### Instructions to follow
Write the data out again exactly, dropping any images it holds.
────────────────
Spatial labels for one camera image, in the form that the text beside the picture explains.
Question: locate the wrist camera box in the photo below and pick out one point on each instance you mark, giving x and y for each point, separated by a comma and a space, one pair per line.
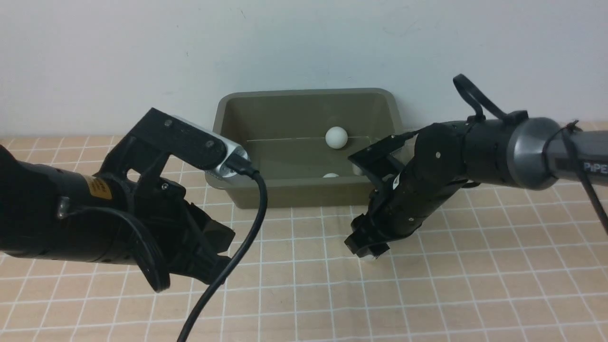
381, 159
201, 148

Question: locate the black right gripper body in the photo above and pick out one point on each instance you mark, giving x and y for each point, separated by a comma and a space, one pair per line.
395, 211

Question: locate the olive green plastic bin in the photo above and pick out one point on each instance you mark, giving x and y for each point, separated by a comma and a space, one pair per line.
284, 134

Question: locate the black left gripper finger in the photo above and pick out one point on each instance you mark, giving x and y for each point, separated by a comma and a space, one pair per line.
214, 236
205, 267

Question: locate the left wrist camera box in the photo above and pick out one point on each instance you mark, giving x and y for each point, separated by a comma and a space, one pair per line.
201, 148

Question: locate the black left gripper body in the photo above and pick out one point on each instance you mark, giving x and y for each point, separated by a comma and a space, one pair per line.
168, 231

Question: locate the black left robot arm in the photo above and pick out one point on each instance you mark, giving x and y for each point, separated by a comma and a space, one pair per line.
55, 214

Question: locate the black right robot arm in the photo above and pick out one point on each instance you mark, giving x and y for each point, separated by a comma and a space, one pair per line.
414, 173

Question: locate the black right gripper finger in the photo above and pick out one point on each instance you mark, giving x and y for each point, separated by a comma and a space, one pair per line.
357, 242

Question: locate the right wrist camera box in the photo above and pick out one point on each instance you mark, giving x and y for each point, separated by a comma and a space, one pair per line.
381, 159
────────────────
### Exercise solution
Spatial labels for one camera image, in the form that the text beside the picture explains.
Question: locate the wrist camera box in the photo below and pick out one point on each instance you mark, giving x and y for each point, separated by a comma and a space, one pair per line.
381, 159
201, 148

Question: locate the black right gripper body in the photo above and pick out one point on each instance you mark, giving x and y for each point, separated by a comma and a space, one pair per line.
395, 211

Question: locate the olive green plastic bin in the photo above and pick out one point on each instance you mark, giving x and y for each point, separated by a comma and a space, one pair per line.
284, 134

Question: locate the black left gripper finger in the photo above and pick out one point on each instance you mark, giving x and y for each point, separated by a comma and a space, one pair per line.
214, 236
205, 267

Question: locate the left wrist camera box in the photo above and pick out one point on each instance you mark, giving x and y for each point, separated by a comma and a space, one pair per line.
201, 148

Question: locate the black left gripper body in the photo above and pick out one point on each instance you mark, giving x and y for each point, separated by a comma and a space, one pair per line.
168, 231

Question: locate the black left robot arm in the photo above and pick out one point on each instance you mark, giving x and y for each point, separated by a comma and a space, one pair per line.
55, 214

Question: locate the black right robot arm in the photo above and pick out one point on each instance you mark, giving x and y for each point, separated by a comma and a space, one pair per line.
414, 173

Question: locate the black right gripper finger in the photo above and pick out one point on each instance you mark, giving x and y for each point, separated by a comma and a space, one pair per line.
357, 242

Question: locate the right wrist camera box in the photo above and pick out one point on each instance you mark, giving x and y for each point, separated by a comma and a space, one pair per line.
381, 159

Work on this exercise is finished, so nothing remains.